Nous venions de célébrer nos trente-cinq ans de mariage. Il s’en est allé la nuit même… sans faire de bruit… dans son lit. Il est mort… parti… un cauchemar… à jamais.

Je ne saisis de cet amphigouri qu’un seul mot, la mort, et me sens subitement un peu patraque, surtout que celle-ci avait emporté mon père sans préavis. Tout me revient comme un flash-back en pleine figure comme pour me rappeler encore que la mort d’un être cher est ce que sont les feuilles pérennes pour un cèdre. Tout change après la mort d’un être cher et à la fois rien ne change, le ciel demeure à sa place et les rivières continuent à se joindre à la mer.

Elle pleure tel un nourrisson à qui on a retiré le sein qui calme sa faim et reprend de plus belle à chaque sourire attendri que ses amis lui accordent en signe de compassion.

Elle doit avoir 60 ans ou plus. Néanmoins, il se dégage de sa beauté des constellations à faire bouger les statuettes de Rodin. Je ne saurai la décrire, mais je dirais qu’avec ses soyeux cheveux châtains tombant soigneusement sur ses larges épaules, ses énormes yeux noirs aux mille expressions et sa peau hâlée dans laquelle se couche silencieusement un timide soleil, elle avait l’air de sortir d’une page de Vogue tellement elle était parfaite.

"Sylvie, ma chérie, ce n’est pas facile ce qui t’arrives, je suis là pour toi, lui dit un de ses amis qui, me semble-t-il, est le plus solide, puisque les deux autres l’accompagnent en chœur dans ses pleurs. Essaie s’il te plaît de te ressaisir afin que l’on puisse organiser les obsèques."

Il lui embrasse tendrement le creux de la main répétitivement, sans la lâcher, comme pour lui faire comprendre que la mort n’osera pas la frôler de sitôt tant qu’il veillera sur elle, même si cette dernière venait d’emporter un bout de son âme à jamais. L’homme de sa vie.

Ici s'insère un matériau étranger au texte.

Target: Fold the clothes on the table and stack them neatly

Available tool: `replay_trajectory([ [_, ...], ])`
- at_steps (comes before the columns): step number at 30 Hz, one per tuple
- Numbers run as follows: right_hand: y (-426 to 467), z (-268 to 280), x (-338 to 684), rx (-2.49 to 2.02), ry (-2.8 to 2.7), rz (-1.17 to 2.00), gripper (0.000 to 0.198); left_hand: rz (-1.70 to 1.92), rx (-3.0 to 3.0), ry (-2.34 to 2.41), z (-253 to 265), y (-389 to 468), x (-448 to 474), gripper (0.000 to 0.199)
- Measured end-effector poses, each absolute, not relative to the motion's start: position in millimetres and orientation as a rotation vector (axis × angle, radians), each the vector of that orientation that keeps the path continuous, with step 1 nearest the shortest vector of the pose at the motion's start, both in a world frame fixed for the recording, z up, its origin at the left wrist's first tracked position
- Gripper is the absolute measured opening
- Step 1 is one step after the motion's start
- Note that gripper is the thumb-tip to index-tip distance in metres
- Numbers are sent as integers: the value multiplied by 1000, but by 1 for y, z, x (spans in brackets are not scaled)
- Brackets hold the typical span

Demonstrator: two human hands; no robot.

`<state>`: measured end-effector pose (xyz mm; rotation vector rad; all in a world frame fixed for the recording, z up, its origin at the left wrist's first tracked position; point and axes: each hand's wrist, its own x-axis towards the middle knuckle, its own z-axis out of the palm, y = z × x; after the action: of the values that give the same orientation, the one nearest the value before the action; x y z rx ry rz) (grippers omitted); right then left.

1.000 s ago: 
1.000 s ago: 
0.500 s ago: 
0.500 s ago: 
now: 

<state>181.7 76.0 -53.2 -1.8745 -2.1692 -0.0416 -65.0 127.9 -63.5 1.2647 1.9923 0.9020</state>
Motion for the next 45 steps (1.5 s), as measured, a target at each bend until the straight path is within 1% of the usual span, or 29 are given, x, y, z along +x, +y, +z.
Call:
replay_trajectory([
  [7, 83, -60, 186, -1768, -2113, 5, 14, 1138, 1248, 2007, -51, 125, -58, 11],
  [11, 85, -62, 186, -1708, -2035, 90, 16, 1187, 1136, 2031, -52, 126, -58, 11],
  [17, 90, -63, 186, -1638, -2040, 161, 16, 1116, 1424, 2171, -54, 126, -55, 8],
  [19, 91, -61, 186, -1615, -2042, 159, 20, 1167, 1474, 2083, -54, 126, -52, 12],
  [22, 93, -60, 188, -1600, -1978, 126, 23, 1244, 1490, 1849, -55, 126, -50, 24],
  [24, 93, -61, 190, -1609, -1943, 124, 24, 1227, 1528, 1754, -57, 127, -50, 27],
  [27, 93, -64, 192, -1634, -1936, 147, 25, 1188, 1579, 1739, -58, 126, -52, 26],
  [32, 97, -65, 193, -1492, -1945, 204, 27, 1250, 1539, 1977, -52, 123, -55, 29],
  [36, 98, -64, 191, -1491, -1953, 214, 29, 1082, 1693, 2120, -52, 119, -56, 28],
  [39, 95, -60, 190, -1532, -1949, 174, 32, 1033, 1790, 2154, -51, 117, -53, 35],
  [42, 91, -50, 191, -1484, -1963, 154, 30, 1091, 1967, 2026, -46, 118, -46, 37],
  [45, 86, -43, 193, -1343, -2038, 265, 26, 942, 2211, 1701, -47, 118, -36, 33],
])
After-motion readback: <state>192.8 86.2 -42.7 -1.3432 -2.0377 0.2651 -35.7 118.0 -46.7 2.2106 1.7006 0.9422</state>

Ses pleurs s’arrêtent d’un coup et son visage de lumière s’illumine encore plus.

"Je souhaite qu’il ait les plus belles funérailles du monde, gaies et joyeuses, à son image. Mathieu adorait la vie! Tu le sais bien, non? Il dormait peu et me répétait en boucle ‘J’aurais toute la mort pour dormir!’ Je voudrais pour lui du tapage, de la musique forte des années 80, du vin et du champagne! Une cérémonie d’adieu à son image, gaie et chargée de moments intenses!"

La prise de conscience de cette femme m’a poussée à réfléchir. Les adieux, quelle que soit leur nature, sont toujours tristes et douloureux, c’est un fait. Pourtant, se souvenir de la vie de chaque être qui s’en va, de ce qu’elle a été et qui elle a marqué, serait plus doux à revivre en union avec tous ceux qui y ont participé. Réemprunter les chemins de son parcours, modestes ou féconds, dans une ambiance joyeuse où l’on trinque aux souvenirs, dessinerait forcément des sourires sur les visages et poserait un baume sur les cœurs. Juste imaginer les personnes présentes pour faire leurs adieux, des plus intimes aux plus lointaines connaissances, raconter une parenthèse vécue avec le défunt… Des découvertes il y’en aurait, certes, des témoignages de toutes saisons, des anecdotes possibles, des banalités peut-être, mais en somme, les fragments d’une histoire; l’histoire de la personne qui s’en est allée avec le vent… et que l’on désire retenir parmi nous, encore un tout petit peu, un peu plus longtemps.

Tout est question d’arrivées et de départs sur les rivages de la vie: apprenons à nous en émerveiller, inlassablement.